Этот случай сразу мне вспомнился, когда я совсем недавно, в разговоре, от В.И. Аринина узнала, что это он был инициатором и организатором клуба "Современник". Оказывается, не только мы, начинающие авторы-литераторы, испытывали волнение на этом вечере. Волновался сам организатор. Действительно, было отчего волноваться. Вечер начался вяло. Искусствовед С. Ивенский утомительно долго рассказывал о книжных знаках.
Я заметила, что напротив меня и Б. Чулкова сидела Г. Бурмагина, то поднимала голову в нашу сторону, то опускала к листу бумаги и что-то чертила. Рисует? Но кого? Наверное, Чулкова. Рубцова ей не видно, Романова тоже.
- А ведь все-таки неплохо получилось, - думаю я сейчас, - сколько людей видели и слышали Рубцова. Наверное, и до сих пор помнят этот вечер.
Но я отвлеклась. Как я уже говорила, мы шли с Колей Рубцовым к центру. Возле магазина "Оптика" суетливая девчушка налетела на него. Коля даже головой покачал:
- Такая маленькая, лет, наверное, тринадцать ей, а уже ищет... — Что ищет? Коля посмотрел в мою сторону и покачал головой опять:
- Ну, Неля, и наивная же ты, хотя и я такой же... (приостановился, сделал паузу) бываю.
Пересекая площадь, он повел меня в кафе "Колос" (сейчас это ресторан "Меркурий''). В зале было многолюдно, сидели целыми компаниями, а возле стены двухместные столики были свободны.
- Что тебе заказать?
- Мне, - говорю, - ничего не нужно (я уже знала, что у него бывают карманы пустыми, а этот жест - шик).
- Так и будем сидеть?
- Ну, закажи тогда салат из свежей капусты. Он заказал официантке салат и бутылку пива. Сидим. Он молча пьет пиво, я ем салат.
Но вдруг сзади в компании кто-то громко стал читать фронтовые стихи. Осторожно оглянулись. Это Николай Задумкин, журналист. Он очень пьян, читает громко, с пафосом.
Коля недоволен. Очень не хочет, чтобы Задумкин его увидел, не хочет привлекать к себе внимание. Шепчет мне: - Надо уходить... Он жестом подзывает официантку (та оказалась рядом), быстро достает из кармана три купюры: десять, пять и один рубль, подает ей со словами:
- Сдачи не надо...
Смотрю на него удивленно и шепотом говорю: — Взяли всего на копейки. Почему так много даешь?

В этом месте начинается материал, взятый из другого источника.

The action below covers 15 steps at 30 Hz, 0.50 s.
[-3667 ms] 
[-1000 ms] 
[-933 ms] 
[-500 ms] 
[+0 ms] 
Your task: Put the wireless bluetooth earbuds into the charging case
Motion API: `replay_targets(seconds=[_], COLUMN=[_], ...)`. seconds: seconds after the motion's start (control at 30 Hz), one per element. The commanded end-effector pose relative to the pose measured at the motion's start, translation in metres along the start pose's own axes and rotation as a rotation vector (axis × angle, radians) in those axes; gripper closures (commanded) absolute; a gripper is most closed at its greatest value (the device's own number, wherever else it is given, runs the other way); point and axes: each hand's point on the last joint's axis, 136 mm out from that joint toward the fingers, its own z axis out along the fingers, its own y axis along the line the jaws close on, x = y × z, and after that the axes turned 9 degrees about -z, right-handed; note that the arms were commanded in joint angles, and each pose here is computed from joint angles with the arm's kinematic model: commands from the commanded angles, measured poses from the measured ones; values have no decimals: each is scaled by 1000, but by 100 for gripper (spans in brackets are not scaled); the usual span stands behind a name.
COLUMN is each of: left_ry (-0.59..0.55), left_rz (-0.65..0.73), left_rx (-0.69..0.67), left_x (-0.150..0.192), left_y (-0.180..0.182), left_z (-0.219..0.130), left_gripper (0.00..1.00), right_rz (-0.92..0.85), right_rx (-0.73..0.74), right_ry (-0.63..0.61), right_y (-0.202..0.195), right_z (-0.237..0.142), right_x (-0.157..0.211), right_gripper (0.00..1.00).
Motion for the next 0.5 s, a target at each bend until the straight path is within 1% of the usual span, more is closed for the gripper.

- Ладно, пусть это ей... Мимоходом он что-то шепнул юноше, сидящему в компании Задумкина и тот вышел следом за нами. Подхожу к раздевалке, а Коля в стороне остался разговаривать с этим молодым человеком. Оделись, вышли на улицу. Отошли от дома немного в сторону.
- Давай постоим, — говорит Коля.
Остановились. И буквально через несколько минут показывает мне в сторону кафе: "Посмотри".
Оттуда выходит целая ватага молодых парней и среди них Задумкин. Его даже поддерживают.
- Я сказал, чтобы его не оставляли, а довели домой. Это, говорю, известный поэт. И мне поверили.
Дальше мы пошли прямо на вокзал. Мне не верилось, что он уезжает. Даже чемоданчика в руках не было.
- Подожди здесь...
Остановилась недалеко от кассы. Он наклонился близко к окошечку, негромко назвал станцию, куда собрался уезжать, так что мне не было слышно. Но зато очень громко произнесла фразу кассир: "Какое место вам?"
- Любое, - уже громко и улыбаясь, ответил Коля. И сразу продолжил, широк жестом отводя правую руку в сторону: "Любое место, край любой". И чуть тише сказал дальше: "Прекрасно небо голубое, прекрасен поезд голубой!"
Получилось четверостишие, и оно стало началом стихотворения, где последние две строчки оказались первыми.